对执行结果反序列化，得到类型为TaskFailedReason的失败原因
调用TaskSchedulerImpl.handleFailedTask()，实际内部调用了TaskSetManager.handleFailedTask()方法去处理task失败的情况

def enqueueFailedTask(taskSetManager: TaskSetManager, tid: Long, taskState: TaskState,
                      serializedData: ByteBuffer) {
  var reason : TaskFailedReason = UnknownReason
  try {
    getTaskResultExecutor.execute(new Runnable {
      override def run(): Unit = Utils.logUncaughtExceptions {
        val loader = Utils.getContextOrSparkClassLoader
        try {
          if (serializedData != null && serializedData.limit() > 0) {
            reason = serializer.get().deserialize[TaskFailedReason](
              serializedData, loader)
          }
        } catch {
          case cnd: ClassNotFoundException =>
          // Log an error but keep going here -- the task failed, so not catastrophic
          // if we can't deserialize the reason.
          logError(
            "Could not deserialize TaskEndReason: ClassNotFound with classloader " + loader)
          case ex: Exception => // No-op
        } finally {
          // If there's an error while deserializing the TaskEndReason, this Runnable
          // will die.
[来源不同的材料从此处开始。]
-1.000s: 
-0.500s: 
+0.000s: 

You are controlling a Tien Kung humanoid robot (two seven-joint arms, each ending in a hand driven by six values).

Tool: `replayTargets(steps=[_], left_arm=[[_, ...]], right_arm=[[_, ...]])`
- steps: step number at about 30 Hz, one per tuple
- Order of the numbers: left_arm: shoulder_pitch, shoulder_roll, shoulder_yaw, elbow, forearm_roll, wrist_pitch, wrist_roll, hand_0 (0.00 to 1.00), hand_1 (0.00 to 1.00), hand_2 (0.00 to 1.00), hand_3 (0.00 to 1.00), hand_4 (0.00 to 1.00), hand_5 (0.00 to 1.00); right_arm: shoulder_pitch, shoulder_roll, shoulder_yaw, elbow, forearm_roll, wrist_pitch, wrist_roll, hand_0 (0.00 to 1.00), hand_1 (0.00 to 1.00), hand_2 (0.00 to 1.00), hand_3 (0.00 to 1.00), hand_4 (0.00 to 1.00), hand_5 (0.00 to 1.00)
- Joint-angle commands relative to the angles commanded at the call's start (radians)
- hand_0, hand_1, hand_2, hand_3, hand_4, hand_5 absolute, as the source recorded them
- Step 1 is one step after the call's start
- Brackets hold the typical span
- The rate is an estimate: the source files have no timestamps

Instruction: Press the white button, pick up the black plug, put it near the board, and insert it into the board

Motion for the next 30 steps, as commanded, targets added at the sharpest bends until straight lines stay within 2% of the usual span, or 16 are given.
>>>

Still tell the scheduler about the task failure, to avoid a hang
          // where the scheduler thinks the task is still running.
          scheduler.handleFailedTask(taskSetManager, tid, taskState, reason)
        }
      }
    })
  } catch {
    case e: RejectedExecutionException if sparkEnv.isStopped =>
    // ignore it
  }
}

`LauncherBackend`

用户应用程序使用LauncherServer与Spark应用程序通信。TaskSchedulerImpl的底层依赖于LauncherBackend，LauncherBackend依赖于BackendConnection跟LauncherServer进行通信

调用LauncherBackend.connect()方法创建BackendConnection，并且创建线程执行。构造BackendConnection的过程中，BackendConnection会和LauncherServer之间建立起Socket连接，并不断从Socket连接中读取LauncherServer发送的数据
调用LauncherBackend.setAppId()方法或SetState()方法，通过Socket连接向LauncherServer发送SetAppId消息或SetState消息
LauncherServer发送stop消息。BackendConnection从Socket连接中读取到LauncherServer发送的Stop消息，然后调用LauncherBackend.fireStopRequest()方法停止请求。

`SchedulerBackend`

SchedulerBackend是TaskScheduler的调度后端接口。TaskScheduler给task分配资源实际是通过SchedulerBackend来完成的，SchedulerBackend给task分配完资源后将与分配给task的Executor通信，并要求后者运行Task

特质SchedulerBackend定义了接口规范，如下所示

appId, applicationId(): 当前job的app id
start(): 启动SchedulerBackend
stop(): 停止SchedulerBackend
reviveOffers(): 给调度池中的所有task分配资源
defaultParallelism(): 获取job的默认并行度
killTask(): 向Executor请求kill指定task
isReady(): SchedulerBackend是否准备就绪
getDriverLogUrls(): 获取Driver日志的Url。这些Url将被用于在Spark UI的Executors标签页中展示

如图所示，有以下实现类

LocalSchedulerBackend: local模式中的调度后端接口。在local模式下，Executor、LocalSchedulerBackend、Driver都运行在同一个JVM进程中。
CoarseGrainedSchedulerBackend: 由CoarseGrainedSchedulerBackend建立的CoarseGrainedExecutorBackend进程将会一直存在，真正的Executor线程将在CoarseGrainedExecutorBackend进程中执行，其子类分别代表了standalone, yarn-cluster, yarn-client, mesos等部署模式

`LocalEndpoint`

与LocalSchedulerBackend进行通信，LocalSchedulerBackend中保存有LocalEndpoint的RpcEndpointRef，并将命令传递给Executor。有以下成员属性

userClassPath: Seq[URL]。用户指定的ClassPath
scheduler: Driver中的TaskSchedulerImpl
executorBackend: 与LocalEndpoint相关联的LocalSchedulerBackend
totalCores: 用于执行任务的CPU内核总数。local模式下，totalCores固定为1
freeCores: 空闲的CPU内核数。应用程序提交的Task正式运行之前，freeCores与totalCores相等
localExecutorId: local部署模式下，固定为driver
localExecutorHostname: local部署模式下，固定为localhost
executor: 此Executor在LocalEndpoint构造的过程中就已经实例化new Executor(localExecutorId, localExecutorHostname, SparkEnv.get, userClassPath, isLocal = true)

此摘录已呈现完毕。